▶ **Task objective**
Retype the tail of the data exactly, starting at the line containing "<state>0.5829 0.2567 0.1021" and stopping at the last line.

▶ **Dataset content**
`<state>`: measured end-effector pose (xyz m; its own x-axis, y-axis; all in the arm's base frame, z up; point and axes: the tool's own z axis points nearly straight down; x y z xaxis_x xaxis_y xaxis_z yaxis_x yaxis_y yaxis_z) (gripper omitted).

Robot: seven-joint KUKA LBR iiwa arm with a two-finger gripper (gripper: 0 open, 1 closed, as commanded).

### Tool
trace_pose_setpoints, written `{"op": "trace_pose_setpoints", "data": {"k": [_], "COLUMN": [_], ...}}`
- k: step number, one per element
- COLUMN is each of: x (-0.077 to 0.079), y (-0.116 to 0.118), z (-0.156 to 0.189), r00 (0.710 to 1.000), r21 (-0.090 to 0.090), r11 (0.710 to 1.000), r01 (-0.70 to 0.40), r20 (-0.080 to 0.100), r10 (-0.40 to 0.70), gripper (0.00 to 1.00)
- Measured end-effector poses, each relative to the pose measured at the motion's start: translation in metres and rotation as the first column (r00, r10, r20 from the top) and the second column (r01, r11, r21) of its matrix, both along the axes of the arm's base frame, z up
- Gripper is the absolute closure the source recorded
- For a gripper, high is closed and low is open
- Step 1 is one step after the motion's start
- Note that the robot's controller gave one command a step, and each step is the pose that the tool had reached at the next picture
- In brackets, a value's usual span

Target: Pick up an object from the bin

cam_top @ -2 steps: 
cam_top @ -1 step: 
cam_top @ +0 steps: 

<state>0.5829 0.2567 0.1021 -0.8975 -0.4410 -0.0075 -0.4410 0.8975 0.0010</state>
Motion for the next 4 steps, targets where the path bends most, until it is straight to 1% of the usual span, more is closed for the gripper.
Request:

▶ **Reply to the task**
<state>0.5829 0.2567 0.1021 -0.8975 -0.4410 -0.0075 -0.4410 0.8975 0.0010</state>
Motion for the next 4 steps, targets where the path bends most, until it is straight to 1% of the usual span, more is closed for the gripper.
Request:

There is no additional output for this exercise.